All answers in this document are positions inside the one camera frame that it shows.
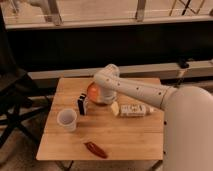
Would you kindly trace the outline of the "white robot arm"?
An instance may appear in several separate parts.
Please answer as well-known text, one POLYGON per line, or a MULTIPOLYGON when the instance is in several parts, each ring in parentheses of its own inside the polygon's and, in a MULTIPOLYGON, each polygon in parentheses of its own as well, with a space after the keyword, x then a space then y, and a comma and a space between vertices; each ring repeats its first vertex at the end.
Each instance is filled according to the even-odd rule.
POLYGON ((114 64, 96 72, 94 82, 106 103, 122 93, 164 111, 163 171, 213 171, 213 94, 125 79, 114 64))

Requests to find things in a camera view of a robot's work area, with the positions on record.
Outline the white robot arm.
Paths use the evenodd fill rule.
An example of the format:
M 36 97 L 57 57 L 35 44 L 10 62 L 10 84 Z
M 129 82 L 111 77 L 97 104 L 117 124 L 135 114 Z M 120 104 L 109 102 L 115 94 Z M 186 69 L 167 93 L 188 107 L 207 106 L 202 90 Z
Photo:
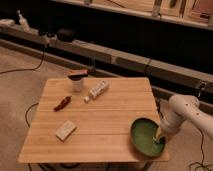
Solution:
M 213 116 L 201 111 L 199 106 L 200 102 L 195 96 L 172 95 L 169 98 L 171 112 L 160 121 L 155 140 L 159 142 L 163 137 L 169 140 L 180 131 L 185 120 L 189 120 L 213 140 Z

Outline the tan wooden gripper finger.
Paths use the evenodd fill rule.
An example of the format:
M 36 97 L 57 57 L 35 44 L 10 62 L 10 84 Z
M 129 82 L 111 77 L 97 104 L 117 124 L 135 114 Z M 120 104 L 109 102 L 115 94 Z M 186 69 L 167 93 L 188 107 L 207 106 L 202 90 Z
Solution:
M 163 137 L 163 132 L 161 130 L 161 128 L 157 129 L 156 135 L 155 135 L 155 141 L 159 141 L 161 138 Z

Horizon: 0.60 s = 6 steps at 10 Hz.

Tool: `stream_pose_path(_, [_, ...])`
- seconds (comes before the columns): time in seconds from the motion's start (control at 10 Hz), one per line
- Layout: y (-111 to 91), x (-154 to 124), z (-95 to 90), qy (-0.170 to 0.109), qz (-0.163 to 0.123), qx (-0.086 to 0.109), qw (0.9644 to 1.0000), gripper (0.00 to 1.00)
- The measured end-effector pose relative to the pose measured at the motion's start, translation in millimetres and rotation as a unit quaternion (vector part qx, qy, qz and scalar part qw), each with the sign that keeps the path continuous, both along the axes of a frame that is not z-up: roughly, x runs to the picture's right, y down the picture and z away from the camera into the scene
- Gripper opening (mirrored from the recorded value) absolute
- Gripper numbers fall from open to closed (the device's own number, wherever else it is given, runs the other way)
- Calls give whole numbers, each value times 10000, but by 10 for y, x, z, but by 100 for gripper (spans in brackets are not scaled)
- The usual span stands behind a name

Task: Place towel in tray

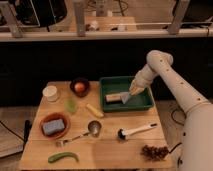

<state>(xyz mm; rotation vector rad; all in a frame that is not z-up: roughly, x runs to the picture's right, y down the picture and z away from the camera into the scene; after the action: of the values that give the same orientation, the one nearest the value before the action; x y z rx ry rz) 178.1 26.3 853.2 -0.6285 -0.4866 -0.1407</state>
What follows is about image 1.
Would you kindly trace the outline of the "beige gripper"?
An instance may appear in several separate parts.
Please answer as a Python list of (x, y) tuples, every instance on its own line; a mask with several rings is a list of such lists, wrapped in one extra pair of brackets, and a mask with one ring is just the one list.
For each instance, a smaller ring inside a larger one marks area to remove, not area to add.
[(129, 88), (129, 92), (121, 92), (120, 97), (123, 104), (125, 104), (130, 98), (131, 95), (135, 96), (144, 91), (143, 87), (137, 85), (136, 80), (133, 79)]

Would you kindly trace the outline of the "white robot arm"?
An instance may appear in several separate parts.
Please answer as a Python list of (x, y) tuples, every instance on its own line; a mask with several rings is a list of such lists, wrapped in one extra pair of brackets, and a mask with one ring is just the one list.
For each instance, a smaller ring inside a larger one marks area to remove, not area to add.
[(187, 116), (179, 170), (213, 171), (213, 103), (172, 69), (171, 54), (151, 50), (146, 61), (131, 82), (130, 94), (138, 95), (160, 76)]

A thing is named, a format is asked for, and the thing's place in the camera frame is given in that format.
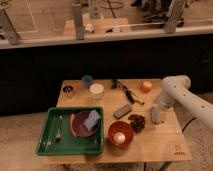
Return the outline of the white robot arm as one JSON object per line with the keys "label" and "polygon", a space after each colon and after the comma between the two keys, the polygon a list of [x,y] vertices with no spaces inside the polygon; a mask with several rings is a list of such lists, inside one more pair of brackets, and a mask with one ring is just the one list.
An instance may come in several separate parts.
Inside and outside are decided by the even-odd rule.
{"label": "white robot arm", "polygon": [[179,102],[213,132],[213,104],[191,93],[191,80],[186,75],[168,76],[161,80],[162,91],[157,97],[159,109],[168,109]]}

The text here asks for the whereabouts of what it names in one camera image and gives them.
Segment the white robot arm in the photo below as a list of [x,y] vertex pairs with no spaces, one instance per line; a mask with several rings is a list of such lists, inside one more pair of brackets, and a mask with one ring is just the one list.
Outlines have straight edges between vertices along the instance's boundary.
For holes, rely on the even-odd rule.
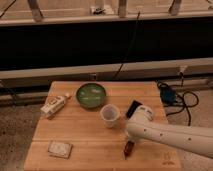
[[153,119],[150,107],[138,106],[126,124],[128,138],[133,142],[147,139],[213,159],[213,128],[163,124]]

### ASSIGNMENT
Quote the lines above exactly, starting with the one that has "Each instance is" and ending with the one that has "Outline the tan wooden gripper finger."; drop the pictures and include nothing else.

### ANSWER BOX
Each instance is filled according to the even-odd rule.
POLYGON ((114 64, 96 72, 94 82, 106 103, 122 93, 164 111, 163 171, 213 171, 213 94, 125 79, 114 64))

Requests to find things in a camera view of a robot's work area, with the positions on record.
Outline the white robot arm.
Paths use the evenodd fill rule.
An example of the format:
M 36 97 L 57 57 L 35 44 L 10 62 L 10 84 Z
M 129 82 L 111 77 L 97 104 L 117 124 L 135 114 Z M 120 104 L 109 102 L 115 94 Z M 186 69 L 167 93 L 188 107 L 207 106 L 202 90 Z
Photo:
Solution:
M 213 116 L 201 111 L 199 106 L 200 102 L 195 96 L 172 95 L 169 98 L 171 112 L 160 121 L 155 140 L 159 142 L 163 137 L 169 140 L 180 131 L 185 120 L 189 120 L 213 140 Z

Outline the tan wooden gripper finger.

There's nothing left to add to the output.